Your objective:
Scan the material for "bear". Copy every line it appears in.

Material provided:
++++

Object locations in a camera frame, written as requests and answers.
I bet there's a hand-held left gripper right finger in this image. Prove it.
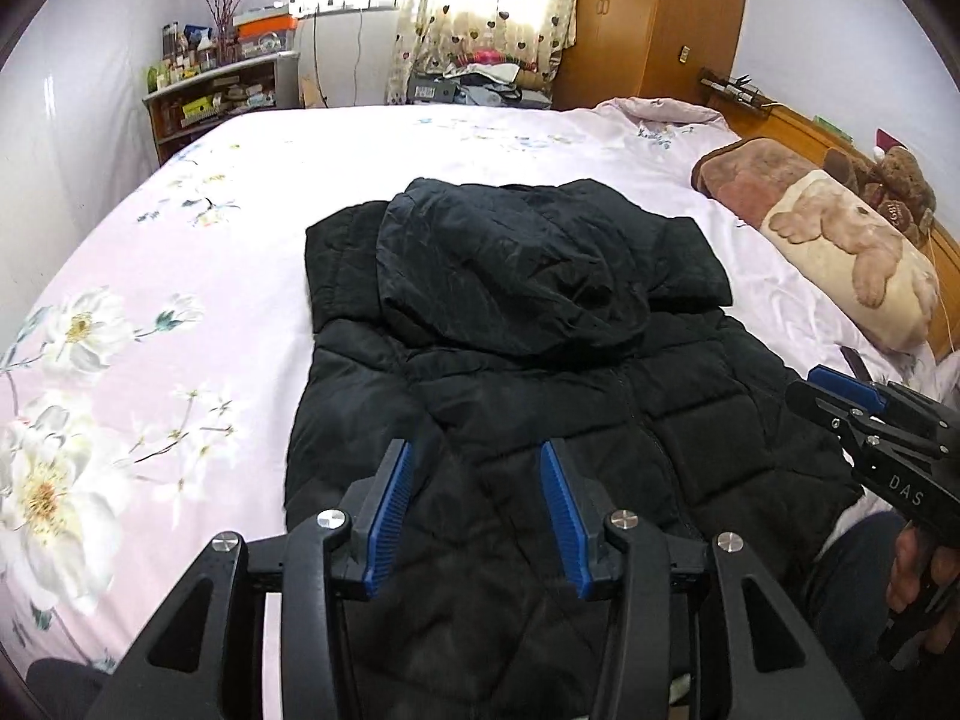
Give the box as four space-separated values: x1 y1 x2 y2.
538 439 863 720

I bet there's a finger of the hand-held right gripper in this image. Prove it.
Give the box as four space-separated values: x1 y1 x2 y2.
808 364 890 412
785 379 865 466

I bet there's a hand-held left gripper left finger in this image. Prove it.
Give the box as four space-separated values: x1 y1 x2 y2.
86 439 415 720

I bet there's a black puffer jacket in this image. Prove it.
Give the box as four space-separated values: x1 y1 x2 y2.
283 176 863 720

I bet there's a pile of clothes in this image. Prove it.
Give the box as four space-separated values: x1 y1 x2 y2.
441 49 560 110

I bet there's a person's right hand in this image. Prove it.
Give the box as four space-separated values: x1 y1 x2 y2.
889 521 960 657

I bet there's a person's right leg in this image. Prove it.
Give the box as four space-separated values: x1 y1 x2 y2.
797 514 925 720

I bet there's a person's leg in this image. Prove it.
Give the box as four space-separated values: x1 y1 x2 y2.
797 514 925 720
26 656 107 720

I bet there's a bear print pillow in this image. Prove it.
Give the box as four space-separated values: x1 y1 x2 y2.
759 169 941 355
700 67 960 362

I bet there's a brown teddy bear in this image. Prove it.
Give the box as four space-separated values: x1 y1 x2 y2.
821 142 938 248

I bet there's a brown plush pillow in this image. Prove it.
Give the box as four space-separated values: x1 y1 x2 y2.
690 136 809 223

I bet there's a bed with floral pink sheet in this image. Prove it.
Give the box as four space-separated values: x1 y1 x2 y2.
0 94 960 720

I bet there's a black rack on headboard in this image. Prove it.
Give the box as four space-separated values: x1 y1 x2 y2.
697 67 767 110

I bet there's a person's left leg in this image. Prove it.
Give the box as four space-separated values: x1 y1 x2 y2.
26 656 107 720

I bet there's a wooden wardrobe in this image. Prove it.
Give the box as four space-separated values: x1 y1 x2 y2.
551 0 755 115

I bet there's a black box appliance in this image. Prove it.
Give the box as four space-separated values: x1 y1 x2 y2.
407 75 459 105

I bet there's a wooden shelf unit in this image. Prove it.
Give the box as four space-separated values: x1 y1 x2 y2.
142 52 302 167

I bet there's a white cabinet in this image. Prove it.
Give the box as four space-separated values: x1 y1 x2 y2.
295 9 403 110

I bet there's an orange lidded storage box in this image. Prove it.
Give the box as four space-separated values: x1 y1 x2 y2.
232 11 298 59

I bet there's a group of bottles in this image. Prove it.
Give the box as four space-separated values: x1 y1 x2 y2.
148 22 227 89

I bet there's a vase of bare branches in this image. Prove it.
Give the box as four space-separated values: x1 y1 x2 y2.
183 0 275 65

++++

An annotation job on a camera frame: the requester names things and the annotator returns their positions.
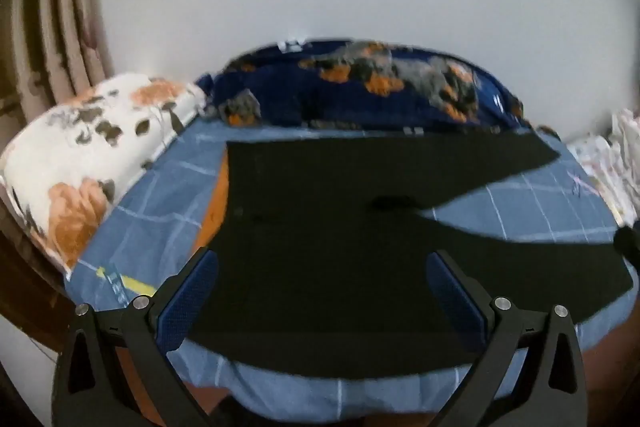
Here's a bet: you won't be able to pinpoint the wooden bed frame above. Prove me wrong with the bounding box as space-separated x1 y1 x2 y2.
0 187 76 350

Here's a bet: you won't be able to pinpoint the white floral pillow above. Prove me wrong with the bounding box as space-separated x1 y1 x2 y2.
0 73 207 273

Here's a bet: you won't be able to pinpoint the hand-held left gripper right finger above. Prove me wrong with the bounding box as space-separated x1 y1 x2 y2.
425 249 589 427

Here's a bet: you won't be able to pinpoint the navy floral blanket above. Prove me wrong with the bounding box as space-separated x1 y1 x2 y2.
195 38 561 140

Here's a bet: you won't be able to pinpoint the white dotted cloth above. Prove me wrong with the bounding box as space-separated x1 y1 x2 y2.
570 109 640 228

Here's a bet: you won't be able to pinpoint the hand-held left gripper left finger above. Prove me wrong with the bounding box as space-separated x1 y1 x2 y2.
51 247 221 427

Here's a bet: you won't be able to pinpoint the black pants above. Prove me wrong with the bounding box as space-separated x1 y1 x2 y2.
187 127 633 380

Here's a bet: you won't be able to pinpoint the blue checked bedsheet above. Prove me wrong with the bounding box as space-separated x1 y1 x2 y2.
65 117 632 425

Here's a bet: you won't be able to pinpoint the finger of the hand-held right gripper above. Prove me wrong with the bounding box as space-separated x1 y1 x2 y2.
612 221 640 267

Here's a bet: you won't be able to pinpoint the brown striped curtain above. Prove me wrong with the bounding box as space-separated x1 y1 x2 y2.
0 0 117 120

++++

Solution below:
I bet there's a bear print pillow in this image. Prove it.
I bet there's a brown teddy bear in this image. Prove it.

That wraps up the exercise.